Improving security operating centers’ operational efficiency

One of the key problems of security teams is alert fatigue brought on by the overflow of security alerts they receive on a daily basis. On average, North American enterprises handle 10,000 security alerts per day! In many cases, this allows a malicious indicator to go below the radar despite being flagged as suspicious. There is a need for automatic classification of events by running advanced correlations between multiple sources of information, integrating internal log and monitoring systems with external threat intelligence services. This cyberdefense frontier is super-hot as it tackles a problem of large enterprises that operate their own security operating center (SOC). Some startups which approach this by using AI technologies are Phantom, Jask, StatusToday, and CyberLytic.

Quantifying risks

Quantifying organizations’ cyber risks is challenging, mainly due to the lack of historic data and the vast number of variables that need to be taken into account. Today organizations (and third parties that want to assess these organizations, such as cyber insurers) that are interested in quantifying their risks must go through a tedious cyber risk assessment process, which is mainly based on questionnaires that look at qualitative measures of compliance with available cybersecurity standards, as well as an organization’s governance and risk culture. This approach is insufficient for a genuine representation of cyber risk posture. AI technologies’ ability to process millions of data points and generate predictions can be the winning path for organizations and cyber insurers to arrive at the most accurate cyber risks estimation. A few startups are approaching this task, including BitSight and Security Scorecard.

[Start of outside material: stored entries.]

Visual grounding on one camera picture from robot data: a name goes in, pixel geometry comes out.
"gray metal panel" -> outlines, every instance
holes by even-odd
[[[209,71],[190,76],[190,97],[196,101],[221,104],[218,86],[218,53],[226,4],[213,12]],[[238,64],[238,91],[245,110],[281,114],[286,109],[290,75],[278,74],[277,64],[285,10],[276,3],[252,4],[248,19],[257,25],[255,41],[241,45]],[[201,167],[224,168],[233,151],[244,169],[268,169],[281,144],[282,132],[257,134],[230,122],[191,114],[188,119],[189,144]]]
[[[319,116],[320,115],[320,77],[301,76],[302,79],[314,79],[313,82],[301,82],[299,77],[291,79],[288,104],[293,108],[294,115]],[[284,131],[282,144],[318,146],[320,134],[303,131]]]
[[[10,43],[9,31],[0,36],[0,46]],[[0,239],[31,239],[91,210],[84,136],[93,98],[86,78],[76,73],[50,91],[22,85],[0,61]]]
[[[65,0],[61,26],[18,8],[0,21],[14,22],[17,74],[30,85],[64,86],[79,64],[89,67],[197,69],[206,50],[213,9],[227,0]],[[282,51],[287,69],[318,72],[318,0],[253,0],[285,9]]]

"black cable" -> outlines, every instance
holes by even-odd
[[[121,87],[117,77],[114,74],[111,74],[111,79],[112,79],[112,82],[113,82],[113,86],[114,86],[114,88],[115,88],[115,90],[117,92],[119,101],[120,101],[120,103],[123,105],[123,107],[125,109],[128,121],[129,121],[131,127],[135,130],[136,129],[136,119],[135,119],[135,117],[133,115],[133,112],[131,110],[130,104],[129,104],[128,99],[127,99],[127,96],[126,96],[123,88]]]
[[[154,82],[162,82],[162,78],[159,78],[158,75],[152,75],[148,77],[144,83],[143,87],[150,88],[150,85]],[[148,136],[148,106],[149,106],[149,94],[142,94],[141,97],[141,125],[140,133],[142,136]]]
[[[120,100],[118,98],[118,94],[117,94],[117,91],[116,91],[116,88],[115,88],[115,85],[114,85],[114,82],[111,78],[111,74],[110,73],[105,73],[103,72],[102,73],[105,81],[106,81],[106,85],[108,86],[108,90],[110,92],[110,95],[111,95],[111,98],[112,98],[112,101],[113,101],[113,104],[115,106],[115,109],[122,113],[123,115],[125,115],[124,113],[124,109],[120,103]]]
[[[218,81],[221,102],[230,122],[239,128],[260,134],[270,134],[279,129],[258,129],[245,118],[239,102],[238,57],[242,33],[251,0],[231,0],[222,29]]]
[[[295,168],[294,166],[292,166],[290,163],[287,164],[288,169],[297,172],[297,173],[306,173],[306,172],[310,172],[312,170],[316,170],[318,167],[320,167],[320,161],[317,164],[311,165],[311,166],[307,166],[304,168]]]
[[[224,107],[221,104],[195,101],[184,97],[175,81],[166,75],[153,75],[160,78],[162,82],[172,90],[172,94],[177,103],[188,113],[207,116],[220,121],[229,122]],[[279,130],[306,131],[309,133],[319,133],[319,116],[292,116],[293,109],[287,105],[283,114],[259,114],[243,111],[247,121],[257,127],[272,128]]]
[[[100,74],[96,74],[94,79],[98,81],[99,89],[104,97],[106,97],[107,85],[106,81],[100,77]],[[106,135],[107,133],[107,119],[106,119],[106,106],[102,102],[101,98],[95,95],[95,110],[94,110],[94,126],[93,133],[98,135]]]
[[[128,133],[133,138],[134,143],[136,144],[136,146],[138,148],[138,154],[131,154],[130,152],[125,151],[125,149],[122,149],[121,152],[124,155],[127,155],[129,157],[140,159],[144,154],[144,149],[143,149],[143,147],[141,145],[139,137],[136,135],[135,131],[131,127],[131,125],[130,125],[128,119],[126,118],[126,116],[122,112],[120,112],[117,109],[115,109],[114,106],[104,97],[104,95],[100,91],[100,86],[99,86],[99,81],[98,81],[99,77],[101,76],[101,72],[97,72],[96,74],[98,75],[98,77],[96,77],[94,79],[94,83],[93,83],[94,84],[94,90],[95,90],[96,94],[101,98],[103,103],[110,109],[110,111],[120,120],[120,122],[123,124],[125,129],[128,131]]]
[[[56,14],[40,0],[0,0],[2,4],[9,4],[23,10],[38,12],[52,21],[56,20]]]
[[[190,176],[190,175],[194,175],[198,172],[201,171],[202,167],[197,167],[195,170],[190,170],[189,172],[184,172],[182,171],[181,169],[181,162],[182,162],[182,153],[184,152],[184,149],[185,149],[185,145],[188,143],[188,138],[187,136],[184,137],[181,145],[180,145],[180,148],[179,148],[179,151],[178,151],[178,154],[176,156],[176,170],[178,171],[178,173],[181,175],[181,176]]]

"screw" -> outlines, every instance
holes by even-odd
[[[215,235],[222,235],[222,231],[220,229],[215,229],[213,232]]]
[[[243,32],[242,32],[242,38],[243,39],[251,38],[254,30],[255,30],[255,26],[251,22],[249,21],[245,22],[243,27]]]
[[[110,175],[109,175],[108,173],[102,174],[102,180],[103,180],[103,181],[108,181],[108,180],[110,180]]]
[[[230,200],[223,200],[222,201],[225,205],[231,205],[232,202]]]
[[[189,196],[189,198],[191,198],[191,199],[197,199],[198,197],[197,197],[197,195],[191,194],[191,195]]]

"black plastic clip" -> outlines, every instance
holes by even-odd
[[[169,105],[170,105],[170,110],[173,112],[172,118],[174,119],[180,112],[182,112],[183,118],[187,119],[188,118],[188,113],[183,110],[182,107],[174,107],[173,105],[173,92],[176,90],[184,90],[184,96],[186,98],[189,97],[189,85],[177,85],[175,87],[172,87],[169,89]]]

Network traffic anomaly detection

The challenge of detecting the abnormal traffic that may indicate a malicious activity is immense because each organization has its unique traffic behavior. Finding correlations across protocols, without relying on intrusive deep packets inspection, requires analyzing thousands of correlations between the endless metadata instructed out of internal and external network traffic. A few startups are using AI technology to tackle this challenge, including Vectra Networks, DarkTrace, and BluVector.

Malicious mobile applications detection

According to Ericsson, smartphones crossed 2.5 billion devices worldwide and are expected to reach six billion by 2020. Looking into the top 100 iOS and Android Apps, Arxan research reveals that 56 percent of the top iOS apps and 100 percent of the top Android apps have been hacked in the past. The fact that the two leading app stores, Google Play and Apple App Store, both crossed the two million mark for available apps on their stores underscores the need for highly accurate, automatic classification of mobile applications. This classification method must be sensitive to the slightest obfuscation techniques, differentiating between malicious and benign applications. It can be delivered by using the cutting edge classification capability of advanced AI technologies. A few companies lead this arena, among which are Deep Instinct, Lookout Mobile Security, and Checkpoint (Lacoon Mobile Security).